The laboratory is named after Dr. Howard T. Ricketts, an American pathologist who discovered the class of disease-carrying microorganisms now known as Rickettsia. These microorganisms have characteristics of both viruses and bacteria, and are responsible for lethal human diseases such as typhus and Rocky Mountain spotted fever. Though he died young, he made an important contribution to the study of vaccines and immunity.

Ricketts studied microbiology in Berlin and at the Pasteur Institute. In 1902 he accepted a position as associate professor of pathology at the University of Chicago. While Ricketts was on vacation in Montana in 1906, he began hearing of Rocky Mountain spotted fever, a deadly disease restricted to a small area of the West. He eventually located the microorganism in the blood and eggs of a species of tick.
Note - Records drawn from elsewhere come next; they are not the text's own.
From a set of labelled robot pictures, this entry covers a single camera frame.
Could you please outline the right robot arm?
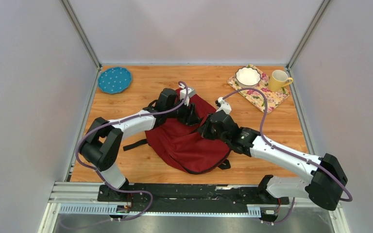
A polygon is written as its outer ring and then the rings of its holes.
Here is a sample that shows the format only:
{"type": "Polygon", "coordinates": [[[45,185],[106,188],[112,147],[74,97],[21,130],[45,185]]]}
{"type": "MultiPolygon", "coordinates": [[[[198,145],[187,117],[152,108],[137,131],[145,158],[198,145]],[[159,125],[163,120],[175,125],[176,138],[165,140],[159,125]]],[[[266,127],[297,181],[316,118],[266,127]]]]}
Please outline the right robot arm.
{"type": "Polygon", "coordinates": [[[296,197],[310,199],[317,206],[334,211],[343,193],[352,200],[346,189],[347,176],[336,156],[307,154],[279,144],[247,127],[238,126],[223,110],[209,114],[202,125],[205,139],[220,140],[229,149],[248,157],[263,159],[296,174],[292,178],[266,176],[257,191],[259,200],[270,203],[275,198],[296,197]]]}

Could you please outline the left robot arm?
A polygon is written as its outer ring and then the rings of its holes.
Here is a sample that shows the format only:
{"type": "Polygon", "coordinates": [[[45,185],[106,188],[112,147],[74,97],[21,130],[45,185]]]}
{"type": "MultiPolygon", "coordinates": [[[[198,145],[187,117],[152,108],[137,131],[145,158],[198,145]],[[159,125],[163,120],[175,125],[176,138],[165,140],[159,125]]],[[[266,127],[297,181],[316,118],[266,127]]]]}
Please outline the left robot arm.
{"type": "Polygon", "coordinates": [[[77,161],[84,165],[79,158],[82,155],[89,162],[86,167],[94,170],[111,187],[110,195],[116,201],[124,201],[129,195],[129,188],[125,185],[127,178],[116,163],[122,140],[153,130],[168,119],[188,118],[193,112],[190,100],[195,94],[191,87],[165,88],[156,102],[136,114],[115,120],[95,119],[76,146],[77,161]]]}

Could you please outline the red student backpack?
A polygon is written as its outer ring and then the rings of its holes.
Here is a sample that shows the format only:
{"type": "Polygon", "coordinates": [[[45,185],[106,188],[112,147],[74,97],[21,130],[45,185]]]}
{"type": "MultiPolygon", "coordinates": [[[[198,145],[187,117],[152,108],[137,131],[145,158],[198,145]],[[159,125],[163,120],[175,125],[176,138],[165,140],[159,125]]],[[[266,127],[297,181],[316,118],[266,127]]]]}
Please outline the red student backpack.
{"type": "Polygon", "coordinates": [[[207,116],[215,108],[195,94],[190,98],[196,113],[201,118],[199,124],[187,126],[177,118],[168,117],[166,122],[145,132],[145,139],[123,147],[124,151],[148,144],[169,166],[190,174],[204,174],[220,168],[230,169],[229,147],[220,140],[208,140],[197,132],[207,116]]]}
In 1910 Ricketts traveled to Mexico to investigate an outbreak of typhus. Ricketts found that typhus was similar to Rocky Mountain spotted fever, and was in fact caused by bacterial parasites transmitted by body lice. However, in his close work with typhus patients, Ricketts himself became infected and died.

Before his death he proved that monkeys could be infected with typhus, and that they had immunity to the disease after they recovered. His early work became the basis for many subsequent advances in vaccine and immunity research.